Netflix stock jumped more than 14% after the firm reported better-than-expected top and bottom-line earnings. Revenue at the streaming video behemoth increased 6% yearly to $7.93 billion, above analysts’ estimates by $90 million. Its profits per share fell 3% to $3.10, yet it still beat the average estimate by $0.97.
Netflix’s stabilizing subscriber growth is encouraging, but revenue growth has slowed. It attributes the slowdown to the company’s growing reliance on international markets, which generate lower revenue per subscriber than the slower-growing US/Canada market, as well as the impact of the rising dollar on its overseas revenue. As a result, it expects fourth-quarter revenue to be up less than 1% year on year and down nearly 2% sequentially to $7.78 billion. However, in constant currency terms, this equates to a 9% year-over-year increase.
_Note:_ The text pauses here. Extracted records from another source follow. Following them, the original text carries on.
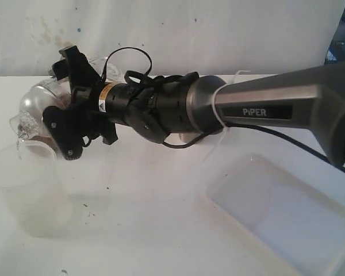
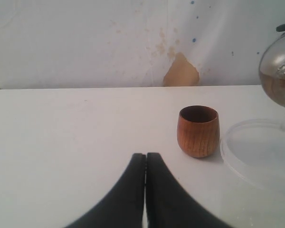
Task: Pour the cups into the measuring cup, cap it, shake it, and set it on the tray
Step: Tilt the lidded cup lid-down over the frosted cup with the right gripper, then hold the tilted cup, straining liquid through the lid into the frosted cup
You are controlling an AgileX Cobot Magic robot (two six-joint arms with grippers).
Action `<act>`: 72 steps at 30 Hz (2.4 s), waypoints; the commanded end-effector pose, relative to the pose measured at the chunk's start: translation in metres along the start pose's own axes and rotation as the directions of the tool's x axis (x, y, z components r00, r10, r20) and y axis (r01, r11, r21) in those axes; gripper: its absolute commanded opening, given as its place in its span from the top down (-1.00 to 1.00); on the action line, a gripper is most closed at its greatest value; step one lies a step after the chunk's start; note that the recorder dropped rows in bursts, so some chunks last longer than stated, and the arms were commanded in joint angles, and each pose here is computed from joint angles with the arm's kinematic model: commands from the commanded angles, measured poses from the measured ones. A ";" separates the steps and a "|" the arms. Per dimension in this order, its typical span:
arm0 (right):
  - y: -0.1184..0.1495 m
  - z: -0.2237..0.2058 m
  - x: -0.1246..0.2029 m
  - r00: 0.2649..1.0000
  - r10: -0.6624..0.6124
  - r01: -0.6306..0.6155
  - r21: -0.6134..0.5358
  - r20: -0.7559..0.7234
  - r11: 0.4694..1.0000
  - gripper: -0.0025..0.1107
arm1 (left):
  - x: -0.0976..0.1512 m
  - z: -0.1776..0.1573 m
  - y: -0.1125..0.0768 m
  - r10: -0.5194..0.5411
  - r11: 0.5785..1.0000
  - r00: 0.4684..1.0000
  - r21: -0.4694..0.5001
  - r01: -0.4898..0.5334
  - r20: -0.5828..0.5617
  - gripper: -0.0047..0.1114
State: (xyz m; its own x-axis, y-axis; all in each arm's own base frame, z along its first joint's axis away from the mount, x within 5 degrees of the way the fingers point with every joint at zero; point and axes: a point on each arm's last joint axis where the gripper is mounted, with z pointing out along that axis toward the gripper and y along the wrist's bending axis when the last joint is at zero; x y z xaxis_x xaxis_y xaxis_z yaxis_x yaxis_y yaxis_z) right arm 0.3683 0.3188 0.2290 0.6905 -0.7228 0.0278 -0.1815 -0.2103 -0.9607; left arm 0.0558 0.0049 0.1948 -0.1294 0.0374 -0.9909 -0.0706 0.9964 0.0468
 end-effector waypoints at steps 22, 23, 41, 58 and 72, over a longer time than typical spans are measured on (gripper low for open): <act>-0.040 -0.006 0.006 0.979 -0.200 0.203 0.256 -0.035 0.945 0.96 | 0.000 0.000 0.000 -0.009 1.000 1.000 0.002 0.009 0.012 0.90; -0.043 -0.006 0.006 0.979 -0.201 0.203 0.265 -0.038 0.942 0.96 | 0.000 0.000 0.000 -0.009 1.000 1.000 0.002 0.009 0.012 0.90; -0.055 -0.007 0.019 0.978 -0.195 0.207 0.285 -0.070 0.936 0.96 | 0.000 0.000 0.000 -0.009 1.000 1.000 0.002 0.009 0.012 0.90; -0.056 -0.008 0.022 0.957 -0.272 0.290 0.295 -0.101 0.911 0.96 | 0.000 0.000 0.000 -0.009 1.000 1.000 0.002 0.009 0.012 0.90; -0.057 -0.008 0.021 0.956 -0.275 0.294 0.305 -0.104 0.906 0.96 | 0.000 0.000 0.000 -0.009 1.000 1.000 0.002 0.009 0.012 0.90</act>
State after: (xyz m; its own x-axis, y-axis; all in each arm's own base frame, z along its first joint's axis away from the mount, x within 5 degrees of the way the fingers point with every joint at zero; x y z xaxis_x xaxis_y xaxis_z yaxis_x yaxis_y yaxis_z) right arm 0.3875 0.3129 0.2686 0.6566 -0.6823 0.3215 0.1875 -0.2652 -0.9458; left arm 0.0558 0.0049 0.1948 -0.1294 0.0374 -0.9909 -0.0706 0.9964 0.0468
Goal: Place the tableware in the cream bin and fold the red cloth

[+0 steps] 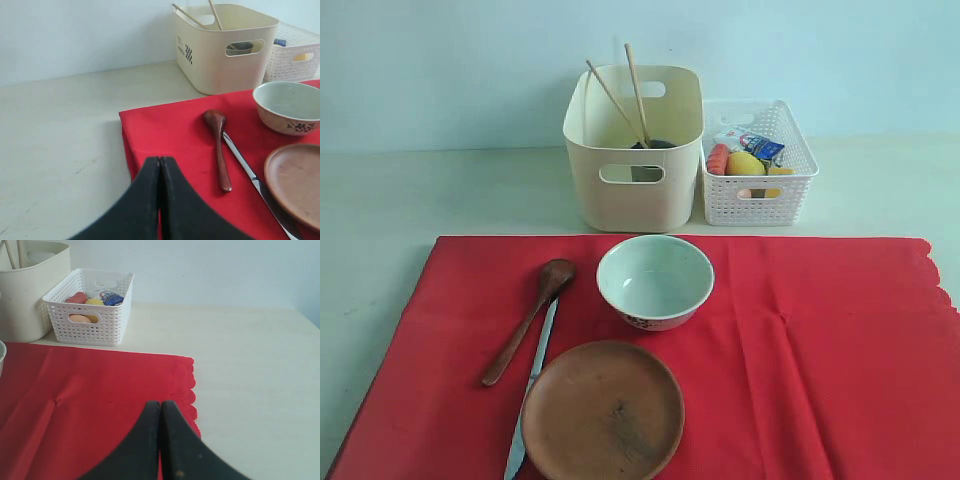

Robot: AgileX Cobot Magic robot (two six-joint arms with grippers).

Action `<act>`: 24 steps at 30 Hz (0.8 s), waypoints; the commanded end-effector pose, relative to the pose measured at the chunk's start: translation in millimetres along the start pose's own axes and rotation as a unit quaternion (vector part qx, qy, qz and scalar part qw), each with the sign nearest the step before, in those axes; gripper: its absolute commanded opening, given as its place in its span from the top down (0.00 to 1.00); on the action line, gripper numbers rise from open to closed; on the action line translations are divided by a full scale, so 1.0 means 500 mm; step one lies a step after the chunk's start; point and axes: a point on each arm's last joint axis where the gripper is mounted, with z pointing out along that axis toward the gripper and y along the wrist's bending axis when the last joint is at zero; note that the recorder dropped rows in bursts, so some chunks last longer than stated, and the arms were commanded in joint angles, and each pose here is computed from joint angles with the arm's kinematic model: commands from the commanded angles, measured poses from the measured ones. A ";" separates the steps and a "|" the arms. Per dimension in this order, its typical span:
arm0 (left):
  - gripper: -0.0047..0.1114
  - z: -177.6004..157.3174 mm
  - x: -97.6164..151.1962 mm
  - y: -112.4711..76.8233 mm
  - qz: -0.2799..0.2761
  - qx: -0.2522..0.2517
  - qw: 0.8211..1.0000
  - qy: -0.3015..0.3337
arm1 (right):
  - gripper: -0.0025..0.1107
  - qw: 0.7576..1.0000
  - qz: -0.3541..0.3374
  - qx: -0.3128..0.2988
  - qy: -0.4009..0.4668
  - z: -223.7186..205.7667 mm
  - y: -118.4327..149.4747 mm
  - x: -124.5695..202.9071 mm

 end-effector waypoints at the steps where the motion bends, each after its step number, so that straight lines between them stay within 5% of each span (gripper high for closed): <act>1: 0.96 0.000 0.001 0.000 0.000 -0.002 1.000 -0.004 | 0.98 1.000 -0.003 0.004 -0.006 0.000 -0.001 0.001; 12: 0.96 0.000 0.008 -0.001 0.000 0.001 1.000 0.017 | 0.98 1.000 -0.003 0.004 -0.006 0.000 -0.001 0.001; 24: 0.96 -0.038 -0.179 0.005 0.003 0.004 1.000 -0.020 | 0.98 1.000 0.001 0.003 -0.006 0.000 -0.001 0.001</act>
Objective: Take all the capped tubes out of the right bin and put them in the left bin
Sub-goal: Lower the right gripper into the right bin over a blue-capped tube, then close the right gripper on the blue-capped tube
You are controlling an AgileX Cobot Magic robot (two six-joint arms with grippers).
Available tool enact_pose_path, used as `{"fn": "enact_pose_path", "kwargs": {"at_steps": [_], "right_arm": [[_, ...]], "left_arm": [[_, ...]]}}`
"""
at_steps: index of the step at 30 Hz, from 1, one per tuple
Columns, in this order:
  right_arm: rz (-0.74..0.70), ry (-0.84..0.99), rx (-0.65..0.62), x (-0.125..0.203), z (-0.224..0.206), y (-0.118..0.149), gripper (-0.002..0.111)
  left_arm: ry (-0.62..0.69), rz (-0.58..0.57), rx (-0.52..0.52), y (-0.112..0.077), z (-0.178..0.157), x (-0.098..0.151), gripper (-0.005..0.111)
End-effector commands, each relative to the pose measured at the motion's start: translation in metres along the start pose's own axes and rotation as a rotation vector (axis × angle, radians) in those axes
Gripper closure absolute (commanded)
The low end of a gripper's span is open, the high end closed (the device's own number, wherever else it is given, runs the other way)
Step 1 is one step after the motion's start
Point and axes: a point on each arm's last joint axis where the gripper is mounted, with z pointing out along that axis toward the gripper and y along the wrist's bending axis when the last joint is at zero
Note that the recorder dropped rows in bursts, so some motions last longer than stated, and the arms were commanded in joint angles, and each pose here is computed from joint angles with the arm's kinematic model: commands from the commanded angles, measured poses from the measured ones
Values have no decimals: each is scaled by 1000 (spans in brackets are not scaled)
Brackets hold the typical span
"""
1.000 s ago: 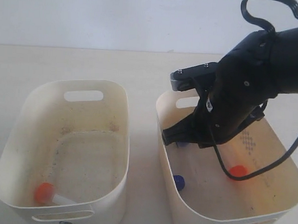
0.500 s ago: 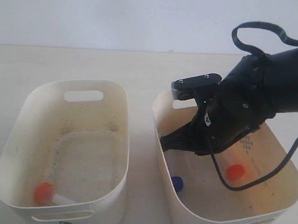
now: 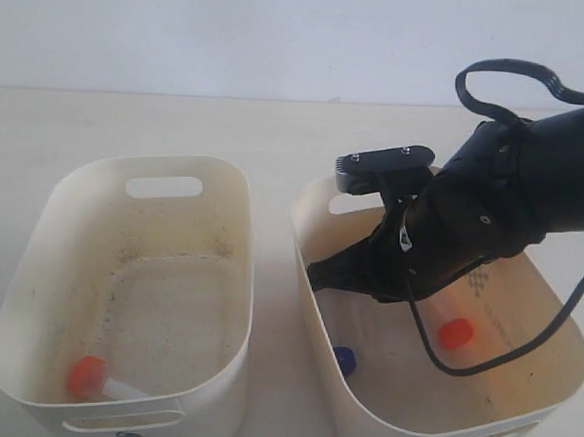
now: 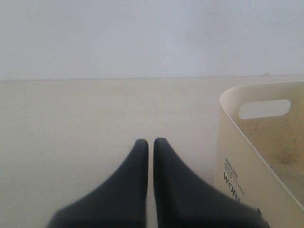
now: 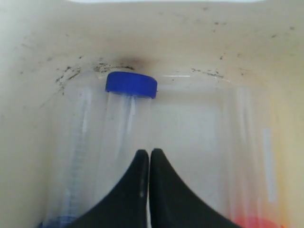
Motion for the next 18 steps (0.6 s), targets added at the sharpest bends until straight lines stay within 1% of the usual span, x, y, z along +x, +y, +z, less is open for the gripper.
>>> {"fn": "enact_pose_path", "kwargs": {"at_steps": [1, 3, 5, 7, 8, 10, 11, 12, 18], "right_arm": [[-2, 1, 3, 1, 1, -1, 108], [6, 5, 1, 2, 1, -1, 106], [19, 9, -3, 2, 1, -1, 95], [19, 11, -2, 2, 1, -1, 79], [19, 11, -2, 2, 1, -1, 66], [23, 12, -3, 2, 1, -1, 48], [23, 10, -5, 2, 1, -1, 42], [27, 9, -8, 2, 1, 0, 40], [45, 28, -10, 4, 6, 0, 40]], "left_arm": [[-12, -8, -1, 0, 0, -2, 102], [-12, -8, -1, 0, 0, -2, 102], [-12, -8, -1, 0, 0, -2, 102], [-12, -8, -1, 0, 0, -2, 102], [-12, -8, -1, 0, 0, -2, 102], [-12, -8, -1, 0, 0, -2, 102], [-12, -8, -1, 0, 0, -2, 102], [-12, -8, -1, 0, 0, -2, 102], [-12, -8, -1, 0, 0, -2, 102]]}}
Increase in Subscriber Base Amidst Password Sharing Restriction
Netflix will start cracking down on password sharing next year, instead allowing those who have borrowed accounts to establish their own. People who share their accounts will also be able to establish sub-accounts to pay for friends and family to use theirs.
With a total of 1.43 million customers, the Asia-Pacific region was responsible for most of the net subscriber increase that Netflix saw during the quarter. The US-Canada area grew the slowest of all Netflix regions, generating just 100,000 net customers.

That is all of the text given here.